WHAT THE TASK REQUIRES — For each line below, return an exact copy.

------------------------------------

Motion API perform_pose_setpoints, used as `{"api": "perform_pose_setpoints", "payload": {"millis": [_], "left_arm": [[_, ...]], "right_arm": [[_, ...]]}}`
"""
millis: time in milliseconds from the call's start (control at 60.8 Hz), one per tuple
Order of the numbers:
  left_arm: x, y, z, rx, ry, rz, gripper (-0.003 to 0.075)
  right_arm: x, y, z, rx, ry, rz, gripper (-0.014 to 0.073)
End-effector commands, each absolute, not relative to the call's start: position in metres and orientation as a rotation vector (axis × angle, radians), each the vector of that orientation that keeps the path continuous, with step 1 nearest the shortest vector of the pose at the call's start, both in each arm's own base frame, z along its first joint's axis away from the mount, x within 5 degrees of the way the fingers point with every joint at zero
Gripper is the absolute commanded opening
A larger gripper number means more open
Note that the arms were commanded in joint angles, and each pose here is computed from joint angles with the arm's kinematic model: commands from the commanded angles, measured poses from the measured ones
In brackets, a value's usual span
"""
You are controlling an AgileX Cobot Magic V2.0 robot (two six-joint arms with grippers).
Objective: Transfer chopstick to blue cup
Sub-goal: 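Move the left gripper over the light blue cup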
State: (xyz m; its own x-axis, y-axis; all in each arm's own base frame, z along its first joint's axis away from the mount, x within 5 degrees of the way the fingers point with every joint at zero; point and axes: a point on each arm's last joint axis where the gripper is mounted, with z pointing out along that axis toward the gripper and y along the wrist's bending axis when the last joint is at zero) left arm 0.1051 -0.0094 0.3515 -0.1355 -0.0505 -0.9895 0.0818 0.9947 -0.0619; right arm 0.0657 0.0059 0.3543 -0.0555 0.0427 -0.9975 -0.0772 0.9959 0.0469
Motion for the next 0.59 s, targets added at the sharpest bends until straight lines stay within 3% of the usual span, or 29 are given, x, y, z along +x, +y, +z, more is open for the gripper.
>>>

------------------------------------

ANSWER SECTION —
Motion API perform_pose_setpoints, used as `{"api": "perform_pose_setpoints", "payload": {"millis": [_], "left_arm": [[_, ...]], "right_arm": [[_, ...]]}}`
"""
millis: time in milliseconds from the call's start (control at 60.8 Hz), one per tuple
Order of the numbers:
  left_arm: x, y, z, rx, ry, rz, gripper (-0.003 to 0.075)
  right_arm: x, y, z, rx, ry, rz, gripper (-0.014 to 0.073)
End-effector commands, each absolute, not relative to the call's start: position in metres and orientation as a rotation vector (axis × angle, radians), each the vector of that orientation that keeps the path continuous, with step 1 nearest the shortest vector of the pose at the call's start, both in each arm's own base frame, z along its first joint's axis away from the mount, x within 5 degrees of the way the fingers point with every joint at zero
Gripper is the absolute commanded opening
A larger gripper number means more open
Note that the arms were commanded in joint angles, and each pose here is computed from joint angles with the arm's kinematic model: commands from the commanded angles, measured poses from the measured ones
In brackets, a value's usual span
"""
You are controlling an AgileX Cobot Magic V2.0 robot (two six-joint arms with grippers).
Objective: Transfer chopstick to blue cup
Sub-goal: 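Move the left gripper over the light blue cup
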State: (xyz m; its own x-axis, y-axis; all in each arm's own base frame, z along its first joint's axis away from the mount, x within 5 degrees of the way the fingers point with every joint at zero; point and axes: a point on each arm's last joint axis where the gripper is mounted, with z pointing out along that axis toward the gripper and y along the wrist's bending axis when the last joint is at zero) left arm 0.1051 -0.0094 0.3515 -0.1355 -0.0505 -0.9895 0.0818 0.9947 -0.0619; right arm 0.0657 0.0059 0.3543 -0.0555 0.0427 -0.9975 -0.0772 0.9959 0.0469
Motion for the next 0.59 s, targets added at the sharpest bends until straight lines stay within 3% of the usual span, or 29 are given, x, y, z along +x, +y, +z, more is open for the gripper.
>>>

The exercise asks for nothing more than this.